When the code actually only cares about some characters that have 7-bit ASCII values, most of the time there are no correctness issues when operating on code units directly.
March 03, 2012
On Saturday, March 03, 2012 21:05:40 Timon Gehr wrote:
> On 03/03/2012 08:46 PM, Jonathan M Davis wrote:
> > On Saturday, March 03, 2012 18:38:44 Timon Gehr wrote:
> >> On 03/03/2012 09:40 AM, Jonathan M Davis wrote:
> >>> ...  but operating on
> >>> code points is _far_ more correct than operating on code units. It's
> >>> also
> >>> more efficient.
> >>> [snip.]
> >> 
> >> No, it is less efficient.
> > 
> > Operating on code points is more efficient than operating on graphemes is what I meant. I can see that I wasn't clear enough on that.
> 
> Makes sense.
> 
> > It's more correct than operating on code units and less correct than operating on graphemes,while it's less efficient than operating on code units and more efficient than operating on graphemes.
> > 
> > - Jonathan M Davis
> 
> When the code actually only cares about some characters that have 7-bit ASCII values, most of the time there are no correctness issues when operating on code units directly.
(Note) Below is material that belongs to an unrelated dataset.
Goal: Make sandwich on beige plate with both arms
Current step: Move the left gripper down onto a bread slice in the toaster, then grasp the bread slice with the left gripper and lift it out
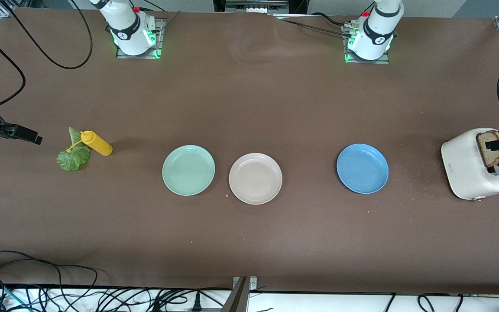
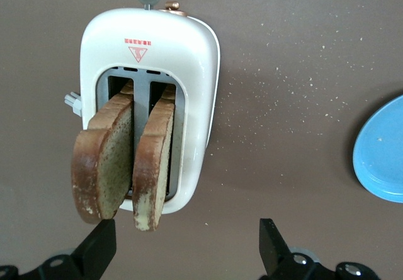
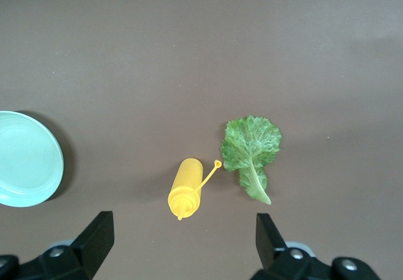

True, but writing code without caring about unicode frequently leads to bugs when you actually _do_ have to deal with unicode (the fact that an American programmer runs into unicode less just makes it worse, because they're less likely to catch their bugs), and char is UTF-8 by definition.

So, operating specifically on ASCII is an optimization and should be coded for specifically rather than being generally encouraged. And having ranges over strings be code units rather than code points would encourage incorrect usage. The current solution encourages correct usage (or at least usage which is closer to correct, since it still isn't at the grapheme level) without disallowing more optimized code.

- Jonathan M Davis
March 03, 2012
On Sat, Mar 03, 2012 at 12:42:53PM -0800, Jonathan M Davis wrote: [...]
> The current solution encourages correct usage (or at least usage which is closer to correct, since it still isn't at the grapheme level) without disallowing more optimized code.
[...]

Speaking of graphemes, is anyone interested in implementing Unicode normalization for D? I looked at the specs briefly, and it seems to be something that is straightforward to implement, albeit somewhat tedious.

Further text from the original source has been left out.